Les vieux bourrés
Eugène et Alphonsine restent bouches bées sous leurs vapeurs d'alcool. Le barbu articule «insultez-moi et je porterai ma croix. - Vous l'entendez, l'ivrogne ? Trente ans que ce chef de gare se prend pour un pasteur... » Ils en viennent aux mains. Vieux-Barthek et Émilienne, agents provocateurs, ont atteint leur objectif : les faire interner sur-le-champ grâce à la camionnette de Valhubert où deux infirmiers en tenue maîtrisent les pugilistes. Même à travers la porte arrière, on entend Alphonsine hurler :
« Où y a Eugène, y a pas de plaisir. »
Émilienne cligne de l'œil, le logement est tout trouvé. Barthek éprouve de légers remords, c'étaient des gens bien, détrompez-vous enchaîne Émilienne, ils battaient leur troisième fils, nous avons des dossiers sur eux, ils ne laissaient pas de trace sur le corps, faisaient porter à ce dernier tous les haillons des frères aînés, placent son âme en internat dans la ville même, s'opposent tant qu'ils peuvent à son mariage. S'ils ont mieux traité leurs autres fils ?
« Je crains que oui » répond Émilienne, mais ils ne devaient pas s'acharner sur le dernier, qui voulait plus d'amour que les autres. Ils ne devaient pas s'acharner sur la bouteille. » Devant le mutisme soudain du pensionnaire, elle pense proposer de vendre la bicoque si vite vidée, afin de couvrir les frais d'hébergement et l'improbable désintoxication d'Eugène et Alphonsine. À ce moment Barthek Prastinnthiovitch sort enfin ce qu'il a sur le cœur : une déclaration d'amour, mentionnant les yeux de Émilienne, la peau de son visage « si exactement tendue par le muscle » le masséter ? - ...les buccinateurs aussi, Émilienne, tous les autres… - ...je vais vous confisquer vos brochures médicales, Barthek ; le buccinateur ne se voit pas de l'extérieur.
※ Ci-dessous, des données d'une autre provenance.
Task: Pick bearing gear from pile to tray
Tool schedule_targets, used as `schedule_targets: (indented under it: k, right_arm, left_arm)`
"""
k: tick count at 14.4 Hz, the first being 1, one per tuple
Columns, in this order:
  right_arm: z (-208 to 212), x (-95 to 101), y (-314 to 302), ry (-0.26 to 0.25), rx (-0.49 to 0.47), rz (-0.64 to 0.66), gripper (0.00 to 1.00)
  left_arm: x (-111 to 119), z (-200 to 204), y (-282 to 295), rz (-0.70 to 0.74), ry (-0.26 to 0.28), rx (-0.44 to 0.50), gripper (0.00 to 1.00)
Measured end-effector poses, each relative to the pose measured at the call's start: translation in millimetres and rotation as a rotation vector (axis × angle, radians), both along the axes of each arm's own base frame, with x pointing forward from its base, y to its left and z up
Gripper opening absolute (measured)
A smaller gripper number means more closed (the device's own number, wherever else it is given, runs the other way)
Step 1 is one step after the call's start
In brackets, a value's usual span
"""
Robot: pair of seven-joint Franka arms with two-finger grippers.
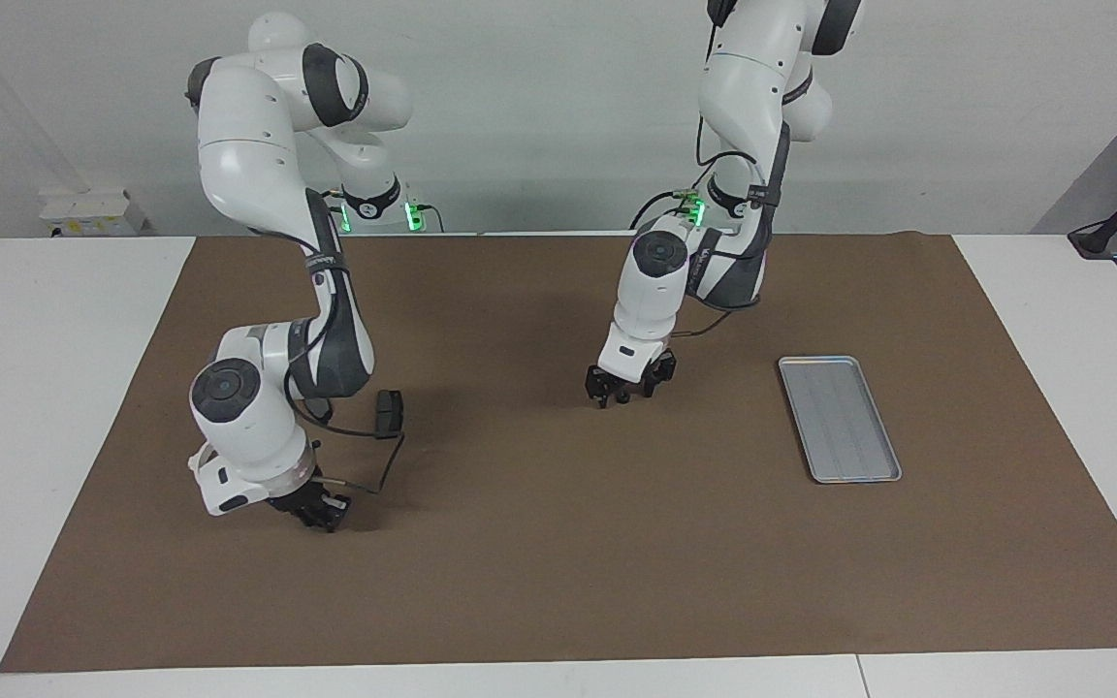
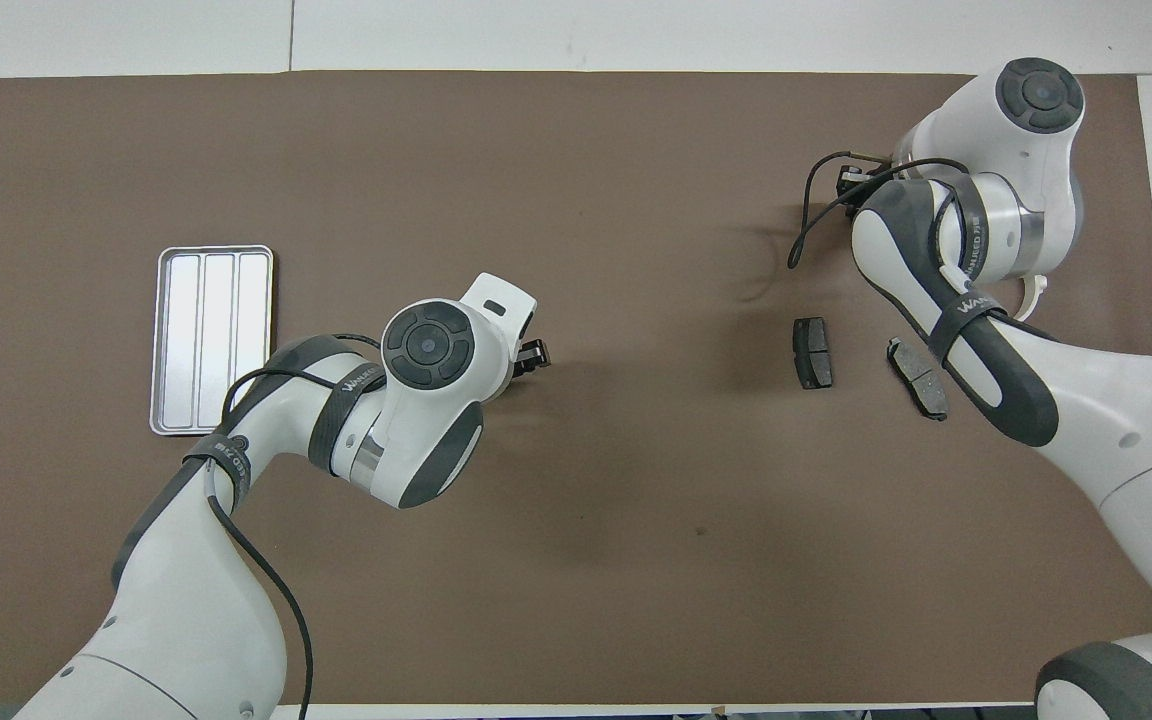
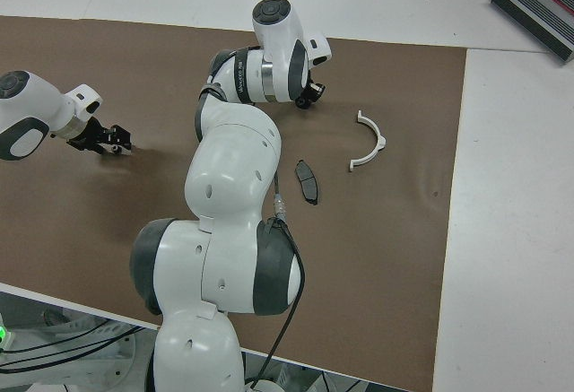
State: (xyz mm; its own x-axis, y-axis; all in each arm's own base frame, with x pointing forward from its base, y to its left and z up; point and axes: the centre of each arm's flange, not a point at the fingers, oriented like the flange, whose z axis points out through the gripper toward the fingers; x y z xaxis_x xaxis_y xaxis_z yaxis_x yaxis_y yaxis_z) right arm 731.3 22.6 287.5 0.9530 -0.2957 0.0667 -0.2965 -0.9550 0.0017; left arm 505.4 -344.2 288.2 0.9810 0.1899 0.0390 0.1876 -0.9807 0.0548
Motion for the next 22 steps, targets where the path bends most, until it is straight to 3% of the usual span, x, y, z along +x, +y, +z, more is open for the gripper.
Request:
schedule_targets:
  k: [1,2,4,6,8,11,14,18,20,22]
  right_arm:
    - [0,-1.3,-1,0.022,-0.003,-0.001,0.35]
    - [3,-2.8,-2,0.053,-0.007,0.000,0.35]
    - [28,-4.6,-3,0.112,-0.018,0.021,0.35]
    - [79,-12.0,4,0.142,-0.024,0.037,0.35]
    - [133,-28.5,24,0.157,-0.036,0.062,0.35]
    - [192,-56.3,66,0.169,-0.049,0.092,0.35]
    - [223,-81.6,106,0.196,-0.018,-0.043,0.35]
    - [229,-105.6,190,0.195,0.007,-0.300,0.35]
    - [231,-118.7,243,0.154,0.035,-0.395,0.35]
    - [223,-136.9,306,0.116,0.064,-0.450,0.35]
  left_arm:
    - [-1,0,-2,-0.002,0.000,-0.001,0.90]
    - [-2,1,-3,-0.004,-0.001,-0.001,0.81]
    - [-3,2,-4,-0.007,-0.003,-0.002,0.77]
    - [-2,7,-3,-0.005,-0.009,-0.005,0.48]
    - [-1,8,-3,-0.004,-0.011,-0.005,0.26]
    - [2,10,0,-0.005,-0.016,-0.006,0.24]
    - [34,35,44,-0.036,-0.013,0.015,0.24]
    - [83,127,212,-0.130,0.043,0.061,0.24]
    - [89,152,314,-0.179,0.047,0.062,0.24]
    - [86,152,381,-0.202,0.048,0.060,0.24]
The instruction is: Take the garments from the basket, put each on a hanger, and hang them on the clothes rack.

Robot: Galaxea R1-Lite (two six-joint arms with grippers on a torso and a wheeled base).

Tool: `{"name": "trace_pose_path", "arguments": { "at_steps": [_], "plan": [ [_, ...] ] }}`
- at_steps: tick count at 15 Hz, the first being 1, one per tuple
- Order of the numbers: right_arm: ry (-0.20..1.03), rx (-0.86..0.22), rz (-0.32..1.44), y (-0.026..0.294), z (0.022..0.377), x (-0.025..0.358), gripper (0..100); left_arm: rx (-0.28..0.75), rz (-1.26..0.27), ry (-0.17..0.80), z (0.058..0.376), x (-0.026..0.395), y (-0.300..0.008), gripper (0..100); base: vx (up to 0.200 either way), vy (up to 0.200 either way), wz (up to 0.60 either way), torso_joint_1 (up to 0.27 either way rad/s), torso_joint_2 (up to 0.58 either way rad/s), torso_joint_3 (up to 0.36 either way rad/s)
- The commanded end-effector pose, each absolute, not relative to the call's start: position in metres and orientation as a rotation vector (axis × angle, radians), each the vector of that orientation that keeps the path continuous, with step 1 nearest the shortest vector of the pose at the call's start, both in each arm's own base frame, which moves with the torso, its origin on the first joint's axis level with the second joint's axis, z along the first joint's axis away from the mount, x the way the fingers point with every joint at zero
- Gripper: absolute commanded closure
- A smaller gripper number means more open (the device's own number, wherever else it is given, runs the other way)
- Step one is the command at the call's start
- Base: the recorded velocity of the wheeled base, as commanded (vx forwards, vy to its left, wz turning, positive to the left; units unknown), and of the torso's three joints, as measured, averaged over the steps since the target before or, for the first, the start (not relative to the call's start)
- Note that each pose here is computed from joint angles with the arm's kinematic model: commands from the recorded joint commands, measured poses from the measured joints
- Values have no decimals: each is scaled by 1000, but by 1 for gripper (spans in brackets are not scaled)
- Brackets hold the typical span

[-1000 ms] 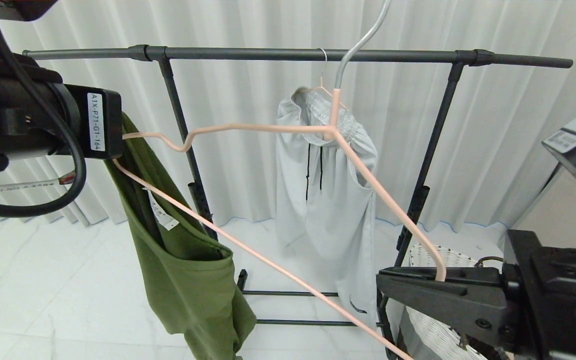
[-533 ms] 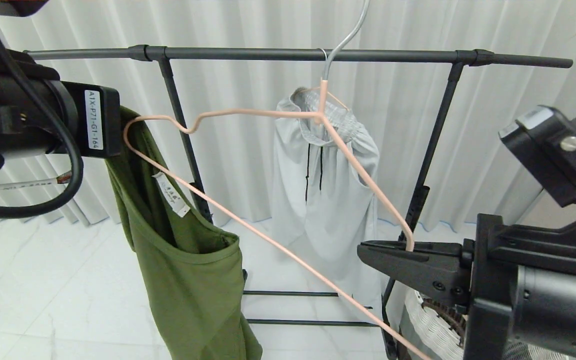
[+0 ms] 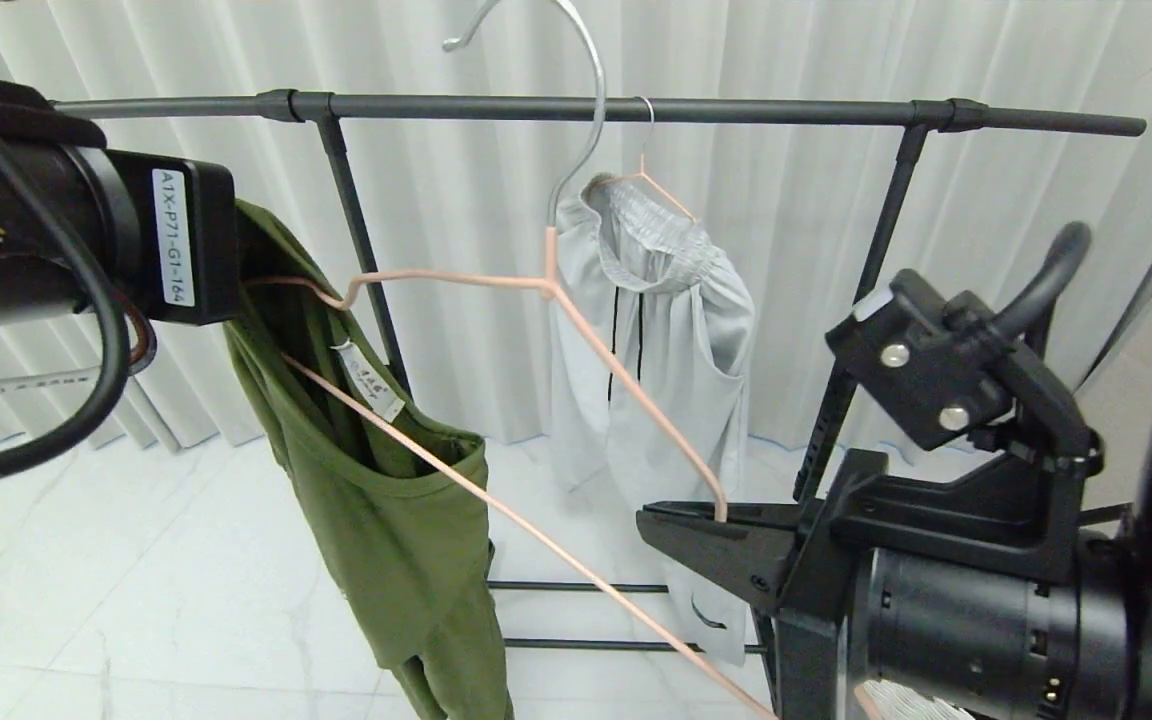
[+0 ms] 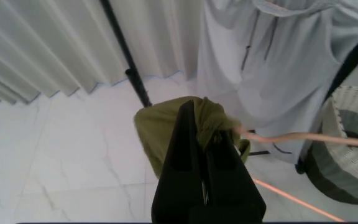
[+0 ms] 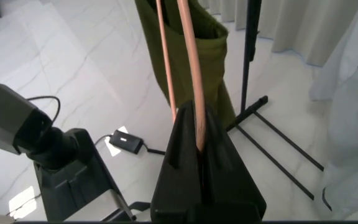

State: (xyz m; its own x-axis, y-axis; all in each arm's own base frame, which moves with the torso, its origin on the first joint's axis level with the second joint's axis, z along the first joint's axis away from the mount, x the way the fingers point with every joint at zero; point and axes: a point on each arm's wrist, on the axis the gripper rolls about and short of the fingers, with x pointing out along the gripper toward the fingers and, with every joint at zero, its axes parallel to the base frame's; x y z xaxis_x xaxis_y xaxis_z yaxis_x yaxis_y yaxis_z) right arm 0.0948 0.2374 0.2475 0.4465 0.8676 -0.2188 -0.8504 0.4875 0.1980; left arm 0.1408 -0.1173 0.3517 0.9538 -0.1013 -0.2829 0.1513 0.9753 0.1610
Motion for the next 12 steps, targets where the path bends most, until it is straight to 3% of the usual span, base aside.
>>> {"name": "trace_pose_path", "arguments": {
  "at_steps": [1, 12],
  "plan": [
    [339, 38, 1062, 248, 237, 98, 100, 185, -192, 266, 353, 131, -124, 100, 0, 0, 0, 0, 0, 0],
    [319, 56, 1059, 295, 231, 117, 100, 171, -451, 231, 359, 94, -153, 100, 0, 0, 0, 0, 0, 0]
  ]
}}
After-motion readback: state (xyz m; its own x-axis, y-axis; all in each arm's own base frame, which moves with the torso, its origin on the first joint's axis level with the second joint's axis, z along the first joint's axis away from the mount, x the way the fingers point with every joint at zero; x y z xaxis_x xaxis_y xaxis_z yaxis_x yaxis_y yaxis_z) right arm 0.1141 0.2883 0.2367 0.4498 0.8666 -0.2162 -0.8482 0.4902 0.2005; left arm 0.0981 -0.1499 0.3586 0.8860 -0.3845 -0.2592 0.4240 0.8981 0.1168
Barthek conteste. Dévie sur l'expression de vertu, de justice, d'équité, rendue par son visage - « ...de vertu, Barthek ? » Quand elle rit, les boucles tremblent sur sa joue. Il reste une Cinquième Porte. Toute proche, celle-là, de l'ancien domicile de Barthek et Myriam, avant leur arrivée au Vieillards'Home : « ...avant la mort, deux personnes très, très âgées, en fond de jardin, une arrière-maison ! » - Qui occupe le bâtiment sur la rue ? - Des quadragénaires.
- C'est jeune dit Barthek.
Les jeunes ont engagé une procédure d'expulsion.
- On n'expulse pas des vieux dit Barthek.
Les locataires ont vécu là vingt ans, jetant les ordures entre les deux maisons, des gazinières, des batteries mortes, nos deux fils disaient-ils dégageront tout ça par camionnette – les quadragénaires n'en croient rien. Ils évacuent les amoncellements. Ils s'appellent les Mazeyrolles. Ce sont des cousins de Émilienne, mariés ensemble. Ils n'ont pas supporté leur expulsion. Ils ont senti venir le vent, trop tard. D'abord, la famille leur a doublé le loyer. Elle les avait perdus de vue, sauf pour faire pression sur eux. « Je n'y suis pour rien directement. » Pour gagner l'extérieur sur la rue, les Mazeyrolles devaient traverser le jardin ; c'est ce qu'on appelle une « servitude », conventionnelle, puisque les vieux ne sont pas enclavés. La maison de devant est occupée par des quadragénaires alertes, aimant le soleil qu'ils prennent aux autres, ils mangent dehors l'été sur une table blanche. Ils s'appellent les Acquatinta.